CO 21 – Caratterizzazione di nuove mutazioni nel recettore AVRP2 della Vasopressina causanti Diabete Insipido Nefrogenico

Autori: F. Prosperi 1, V. Costanzo 2, A. Iervolino 2, F. Petrillo 1, L. De La Motte 1, P. Marzuillo 1, S. Jelen 2, A. La Manna 1, F. Trepiccione 1, G. Capasso 1,2
Affiliazioni:  (1) Nefrologia, Università degli studi della Campania “Luigi Vanvitelli”, (2) Biogem scarl Ariano irpino, (3) Pediatria, Università degli studi della Campania “Luigi Vanvitelli”

Razionale

Il diabete insipido nefrogenico (NDI) è una malattia genetica rara caratterizzata dall’incapacità di concentrare l’urina. L’ NDI si verifica quando il dotto collettore del nefrone non risponde all’azione antidiuretica della vasopressina (AVP). La mancanza di risposta all’ AVP è causata principalmente da mutazioni nel recettore AVPR2 (vasopressina) nell’uomo. Le mutazioni nel gene umano AVPR2 causano il 90% di tutti i NDI e sono ereditati in forma X-linked; mutazioni nel gene dell’AQP2 determinano il restante 10% dei casi e sono ereditati in forma autosomica. Ad oggi sono state riportate più di 200 mutazioni differenti del gene AVPR2, la maggior parte delle quali sono mutazioni missenso. Queste mutazioni sono state suddivise in 5 classi diverse secondo il meccanismo con cui il recettore mutante viene compromesso. Abbiamo individuato nei pazienti quattro nuove mutazioni del recettore AVPR2 associate a grave NDI. Questo studio mira alla caratterizzazione funzionale di queste mutazioni per definire la loro patogenesi e in seguito identificare potenziali chaperones in grado di restituire la proteina funzionale.

Materiali e Metodi:

Tramite mutagenesi sito-specifica, le quattro mutazioni sono state introdotte nel vettore hV2R-GFP WT. I plasmidi contenenti le differenti mutazioni del V2R sono state stabilmente immesse nelle cellule MDCK ed i singoli cloni sono stati sottoposti a screening per fluorescenza. Per l’immunocitochimica, le cellule sono state cresciute su filtri Costar fino a raggiungere lo stato di polarizzazione e il recettore identificato mediante fluorescenza con GFP. Per gli studi di co-localizzazione intracellulare è stato utilizzato un anticorpo anti-calnexina, come marcatore del reticolo endoplasmatico. La risposta alla vasopressina infine ha valutato sia la capacità di internalizzazione indotta dal legame dDAVP-V2R, sia dalle variazioni di cAMP citosolico.

Risultati:

Tre su quattro mutazioni identificate nei nostri pazienti, causano malattia per ritenzione citosolica del V2R. Queste proteine sono per lo più ritenute nel reticolo endoplasmatico (ER) sotto forma di proteina ​​immatura.
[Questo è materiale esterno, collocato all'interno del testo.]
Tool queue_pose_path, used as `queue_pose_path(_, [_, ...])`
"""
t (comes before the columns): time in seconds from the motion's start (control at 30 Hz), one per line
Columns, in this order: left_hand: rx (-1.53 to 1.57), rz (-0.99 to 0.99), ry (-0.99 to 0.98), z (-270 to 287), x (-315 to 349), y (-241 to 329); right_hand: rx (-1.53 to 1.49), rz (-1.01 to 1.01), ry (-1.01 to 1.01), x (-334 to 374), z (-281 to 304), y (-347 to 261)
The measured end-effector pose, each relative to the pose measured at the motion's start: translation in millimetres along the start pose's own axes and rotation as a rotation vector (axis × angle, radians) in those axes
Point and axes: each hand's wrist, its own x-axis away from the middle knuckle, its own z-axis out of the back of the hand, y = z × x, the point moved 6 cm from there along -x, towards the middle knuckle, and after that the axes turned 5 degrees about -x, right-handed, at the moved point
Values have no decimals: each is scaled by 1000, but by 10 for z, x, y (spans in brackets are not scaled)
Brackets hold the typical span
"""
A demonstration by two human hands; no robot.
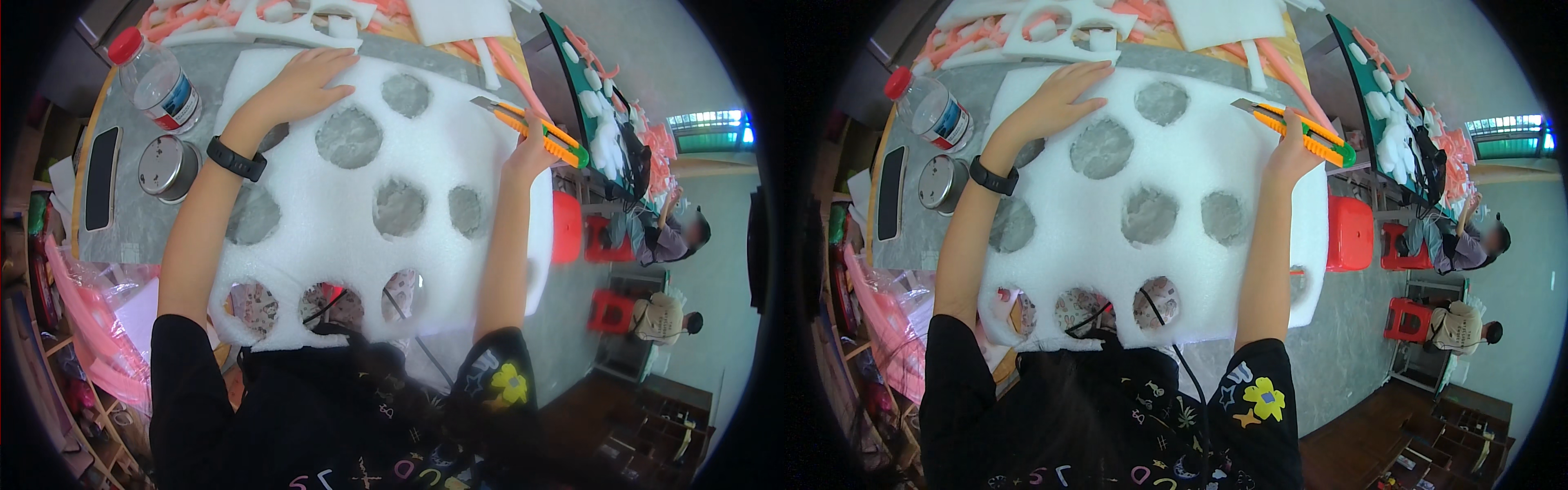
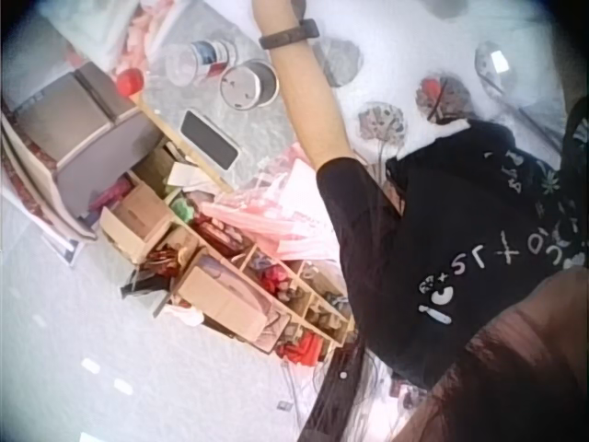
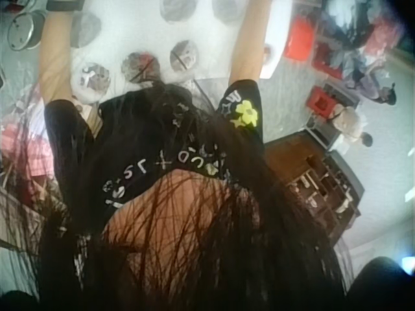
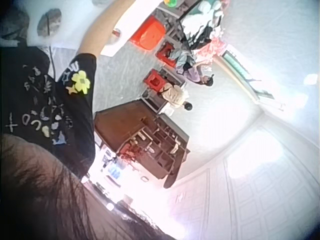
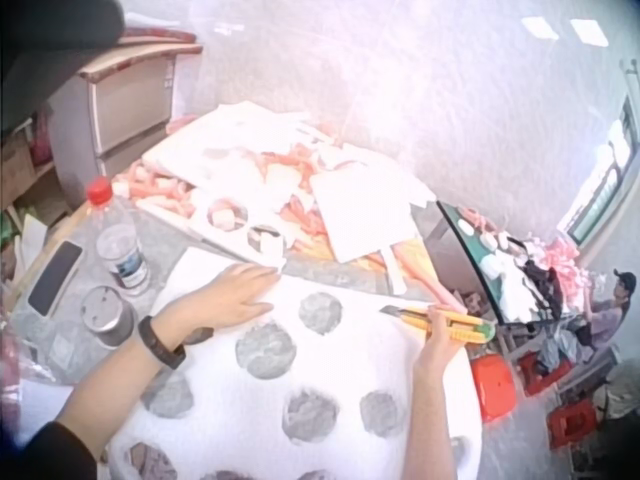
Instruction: The recorder uses a utility knife to cut circular holes and shapes out of a large foam sheet.
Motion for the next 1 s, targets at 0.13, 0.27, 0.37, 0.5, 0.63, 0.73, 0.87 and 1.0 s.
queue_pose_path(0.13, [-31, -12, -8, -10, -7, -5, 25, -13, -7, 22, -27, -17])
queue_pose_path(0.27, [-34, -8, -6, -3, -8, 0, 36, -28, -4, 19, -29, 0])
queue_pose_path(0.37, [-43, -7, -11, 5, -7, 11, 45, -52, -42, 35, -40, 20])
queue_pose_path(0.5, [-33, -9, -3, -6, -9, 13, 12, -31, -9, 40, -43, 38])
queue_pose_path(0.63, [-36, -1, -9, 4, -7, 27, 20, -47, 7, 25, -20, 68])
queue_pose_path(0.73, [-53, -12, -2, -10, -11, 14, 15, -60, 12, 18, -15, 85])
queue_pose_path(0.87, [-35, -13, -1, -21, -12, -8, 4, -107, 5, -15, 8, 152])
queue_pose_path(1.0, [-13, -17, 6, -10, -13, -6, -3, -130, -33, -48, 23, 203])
In effetti, queste proteine mutate presentano una vita media relativamente più breve rispetto alla forma WT,  come testato con saggio di cicloesamide. Una mutazione invece è propriamente espressa a livello della membrana basolaterale come per la proteina wild type, non mostrando alcun problema di sorting plasmacellulare. Tuttavia, questa mutazione rende resistente al dDAVP il recettore V2R. Infatti, la somministrazione di dDAVP nelle cellule portatrici della mutazione non induce l’internalizzazione del recettore, cosi come invece avviene nelle cellule wt-MDCK polarizzate. Anche quest’ultima mutazione come per tutte le altre non espresse in membrana, non induce un incremento del cAMP dopo stimolazione con dDAVP.

Conclusioni

Abbiamo caratterizzato quattro nuove mutazioni che nei pazienti sono associate a grave NDI, identificandone per ognuna la classe di appartenenza. Lo studio è in corso per testare farmaci in grado di migliorare la risposta di questi recettori mutati al dDAVP. A questa fase sperimentale seguirà l’applicazione nel paziente secondo un approccio di “precision medicine”.